**The task**
Only the lines from the start of the data through the one containing "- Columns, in" belong in your answer; return them exactly.

━━━━━━━━

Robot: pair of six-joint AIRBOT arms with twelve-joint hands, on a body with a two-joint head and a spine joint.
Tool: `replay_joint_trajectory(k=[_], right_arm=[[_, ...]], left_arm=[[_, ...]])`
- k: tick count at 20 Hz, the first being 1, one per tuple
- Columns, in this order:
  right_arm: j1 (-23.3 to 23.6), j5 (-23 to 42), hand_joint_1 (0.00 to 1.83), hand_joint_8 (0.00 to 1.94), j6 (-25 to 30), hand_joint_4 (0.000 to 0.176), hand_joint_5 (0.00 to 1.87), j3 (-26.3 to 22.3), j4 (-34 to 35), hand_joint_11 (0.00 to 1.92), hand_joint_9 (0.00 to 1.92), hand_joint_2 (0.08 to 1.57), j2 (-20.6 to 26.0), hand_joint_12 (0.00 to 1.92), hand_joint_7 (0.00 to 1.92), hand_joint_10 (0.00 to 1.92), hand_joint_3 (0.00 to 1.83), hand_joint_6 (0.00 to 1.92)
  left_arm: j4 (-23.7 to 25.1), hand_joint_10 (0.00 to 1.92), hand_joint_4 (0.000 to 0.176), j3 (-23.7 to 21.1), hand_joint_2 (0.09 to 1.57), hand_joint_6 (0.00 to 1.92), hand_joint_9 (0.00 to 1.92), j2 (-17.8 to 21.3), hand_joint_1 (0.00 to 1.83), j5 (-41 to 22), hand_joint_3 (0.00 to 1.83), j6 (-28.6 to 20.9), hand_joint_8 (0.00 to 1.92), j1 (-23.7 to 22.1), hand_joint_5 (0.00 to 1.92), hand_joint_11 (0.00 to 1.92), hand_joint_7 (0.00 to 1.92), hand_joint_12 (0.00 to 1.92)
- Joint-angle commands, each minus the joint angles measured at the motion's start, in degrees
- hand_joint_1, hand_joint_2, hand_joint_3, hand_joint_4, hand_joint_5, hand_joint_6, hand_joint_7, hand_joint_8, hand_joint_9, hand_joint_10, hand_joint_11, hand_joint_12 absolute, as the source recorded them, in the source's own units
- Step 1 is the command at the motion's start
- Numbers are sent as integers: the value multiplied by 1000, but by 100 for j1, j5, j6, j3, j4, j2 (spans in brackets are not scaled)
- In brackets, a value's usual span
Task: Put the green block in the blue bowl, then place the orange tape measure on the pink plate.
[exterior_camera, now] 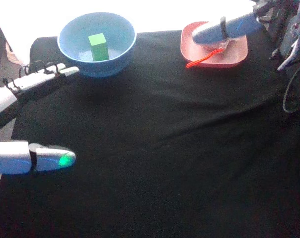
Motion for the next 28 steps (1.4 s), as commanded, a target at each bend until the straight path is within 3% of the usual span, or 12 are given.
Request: replay_joint_trajectory(k=[1,7,8,12,15,16,22,23,24,25,26,28], right_arm=[[49,1121,657,1,56,152,2,-98,569,0,7,828,241,30,52,0,1,0],[-1000,3657,683,16,-213,159,44,-1682,2064,48,42,797,1419,34,101,14,0,7],[-1289,4147,716,4,-412,112,75,-1985,2433,61,70,819,1569,66,147,8,0,2],[-2539,5930,751,9,-737,93,157,-2806,3643,0,90,840,1775,0,189,7,0,12],[-3127,6678,725,0,-781,119,120,-3183,4196,0,117,799,1717,0,198,1,3,0],[-3216,6678,745,0,-790,72,13,-3287,4290,3,92,903,1699,1,88,1,13,0],[-3294,6682,453,8,-832,71,109,-3392,4017,59,98,992,1669,25,136,5,3,7],[-3293,6683,489,3,-868,68,125,-3419,3963,154,182,977,1719,61,143,13,0,3],[-3286,6684,486,0,-928,28,30,-3456,3894,80,145,1067,1814,30,132,2,10,0],[-3244,6685,476,14,-950,34,5,-3473,3836,72,171,1078,1885,27,166,13,7,0],[-3100,6685,449,12,-997,46,85,-3502,3737,179,264,1087,2000,72,249,19,3,7],[-2928,6685,689,0,-1128,0,473,-3563,3529,242,359,1087,2130,398,305,28,0,51]], left_arm=[[-84,0,82,-11,905,0,0,98,808,-924,3,-47,0,-12,84,3,1,2],[-281,12,175,-167,904,5,46,344,538,-1776,2,58,0,132,38,74,0,36],[-300,16,176,-195,914,3,65,345,422,-1999,6,69,8,145,36,116,24,58],[-295,3,97,-342,985,0,105,340,295,-2635,14,209,1,179,9,100,62,87],[-254,3,119,-416,1005,0,25,271,364,-2874,14,223,0,187,0,15,1,57],[-255,15,52,-440,1053,0,64,237,307,-2975,21,224,0,226,0,58,0,74],[-236,0,53,-448,1177,0,1,256,173,-2992,13,411,0,-49,0,52,0,68],[-195,5,85,-428,1142,0,68,248,324,-2993,3,443,0,-138,0,135,0,119],[-160,7,119,-386,1147,0,87,225,239,-2994,7,449,0,-280,0,135,0,127],[-126,9,84,-355,1176,26,203,207,187,-2994,7,449,17,-382,166,145,124,288],[-37,4,103,-329,1190,21,260,198,145,-2995,0,451,8,-525,205,50,209,487],[100,30,21,-326,1192,831,547,221,318,-2996,1,499,47,-672,563,133,686,820]])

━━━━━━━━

**Solution to this problem**
Robot: pair of six-joint AIRBOT arms with twelve-joint hands, on a body with a two-joint head and a spine joint.
Tool: `replay_joint_trajectory(k=[_], right_arm=[[_, ...]], left_arm=[[_, ...]])`
- k: tick count at 20 Hz, the first being 1, one per tuple
- Columns, in this order:

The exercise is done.